È capitato spesso di tornarci per fare concerti o per la presentazione di un mio libro ed è stato bellissimo vedere tra il pubblico le sorelle di mia madre, i miei zii, i cugini. Un sogno. Ancora oggi fatico a decifrare tutti i sentimenti ad ogni mio ritorno, vedere le strade che hanno percorso i miei genitori, la terra che lavorava mia madre. L'unica cosa che mi è chiara è che appartengo anche a questo posto.

Nuovo libro, nuovo disco

Forse anche da questo tuo “ritornare e andare” nasce l'ultimo lavoro “Por vivir”. Raccontaci la genesi e alcune canzoni, alcune storie del disco.
“Por Vivir” è nato come un chiaroscuro che prende forma lentamente; è il disco dove si incontrano il Rio de la Plata e i miei Sud, Sud America e il Mediterraneo ed era proprio quello che volevo realizzare, continuare quella strada iniziata con “Canto Libre”.
C'è un tango dedicato a mio padre “Plegaria para un hombre solo” dove ho inserito la sua voce presa da una vecchia cassetta dove mi mandava un saluto registrato, (e che mi emoziona ogni volta che lo ascolto...) una tarantella da me composta assieme al flautista Enzo Santoro “De Sud a Sur”, c'è “Emigrante” scritta a quattro mani con il cantautore Alan Zamboni, “Celeste Uruguay” un inno alla nazionale uruguaiana, la samba “Sola en la noche”, “De ida y vuelta”... sono tutti brani che nascono dalla serenità di accettare quello che sono, figlio del Sud America e del Mediterraneo e dal sapere che non c'è contraddizione in questo.
Un disco registrato a casa mia dove ogni volta che passava a trovarmi un amico musicista mi faceva dono di un suo intervento con il suo strumento. Ed è per questo che ci sono tanti suoni e colori che vanno dal bandoneón al sax, dall'arpa al pianoforte. Penso sia uno dei miei lavori migliori.

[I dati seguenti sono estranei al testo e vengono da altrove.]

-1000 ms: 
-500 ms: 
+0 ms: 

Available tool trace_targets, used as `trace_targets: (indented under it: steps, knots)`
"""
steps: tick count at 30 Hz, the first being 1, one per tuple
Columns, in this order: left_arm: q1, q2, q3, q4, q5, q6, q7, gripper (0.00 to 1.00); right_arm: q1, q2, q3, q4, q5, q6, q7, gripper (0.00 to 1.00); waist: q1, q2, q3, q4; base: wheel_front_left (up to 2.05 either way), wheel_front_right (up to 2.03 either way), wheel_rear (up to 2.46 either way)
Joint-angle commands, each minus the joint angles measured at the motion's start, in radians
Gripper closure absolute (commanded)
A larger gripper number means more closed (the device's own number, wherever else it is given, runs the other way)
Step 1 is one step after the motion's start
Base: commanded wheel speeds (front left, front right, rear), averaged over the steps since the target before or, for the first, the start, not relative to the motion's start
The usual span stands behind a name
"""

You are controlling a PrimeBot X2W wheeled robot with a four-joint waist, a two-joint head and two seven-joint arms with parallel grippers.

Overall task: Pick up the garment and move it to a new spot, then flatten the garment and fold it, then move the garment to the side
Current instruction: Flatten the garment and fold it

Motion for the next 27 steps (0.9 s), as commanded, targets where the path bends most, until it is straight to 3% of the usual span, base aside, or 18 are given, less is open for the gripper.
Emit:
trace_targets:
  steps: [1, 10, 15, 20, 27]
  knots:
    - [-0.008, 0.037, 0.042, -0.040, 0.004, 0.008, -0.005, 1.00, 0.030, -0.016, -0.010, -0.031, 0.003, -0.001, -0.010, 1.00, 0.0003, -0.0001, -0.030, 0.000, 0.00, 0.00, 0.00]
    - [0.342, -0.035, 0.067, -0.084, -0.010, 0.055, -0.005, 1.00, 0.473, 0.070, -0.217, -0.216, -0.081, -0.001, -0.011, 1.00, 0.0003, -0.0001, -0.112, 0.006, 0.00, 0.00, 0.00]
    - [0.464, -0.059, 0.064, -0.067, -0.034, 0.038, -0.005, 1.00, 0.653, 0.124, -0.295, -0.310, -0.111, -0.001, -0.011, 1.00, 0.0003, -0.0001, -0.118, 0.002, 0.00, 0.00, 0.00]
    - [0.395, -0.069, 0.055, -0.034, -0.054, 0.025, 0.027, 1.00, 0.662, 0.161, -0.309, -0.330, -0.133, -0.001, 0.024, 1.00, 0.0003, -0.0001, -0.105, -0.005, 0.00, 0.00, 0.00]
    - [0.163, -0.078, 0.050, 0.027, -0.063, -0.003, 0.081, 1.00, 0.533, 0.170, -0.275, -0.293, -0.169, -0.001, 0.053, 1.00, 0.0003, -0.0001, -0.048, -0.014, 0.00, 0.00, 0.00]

Angel, la barca del falegname di Montevideo che fine ha fatto? E il tuo viaggio che acque prevede?
La barca del falegname italiano a Montevideo non si sa che fine ha fatto. Ci sono diverse storie a riguardo. Si dice non abbia mai visto il mare, che sia stata data via come pagamento per un debito del falegname, ma nel frattempo è scomparso anche lui. Per cui nulla vieta pensare che sia stato informato della traversata del Atlantico dei tre italiani e che anche lui abbia voluto provarci per tornare in quel posto da dove era partito tanti anni prima... Il mio viaggio ha ripreso con nuovi racconti che presto saranno parte del mio nuovo libro.
Nel frattempo sto registrando anche il nuovo disco con brani composti e suonati con nuovi strumenti e quando approderò a destinazione sarai il primo a saperlo!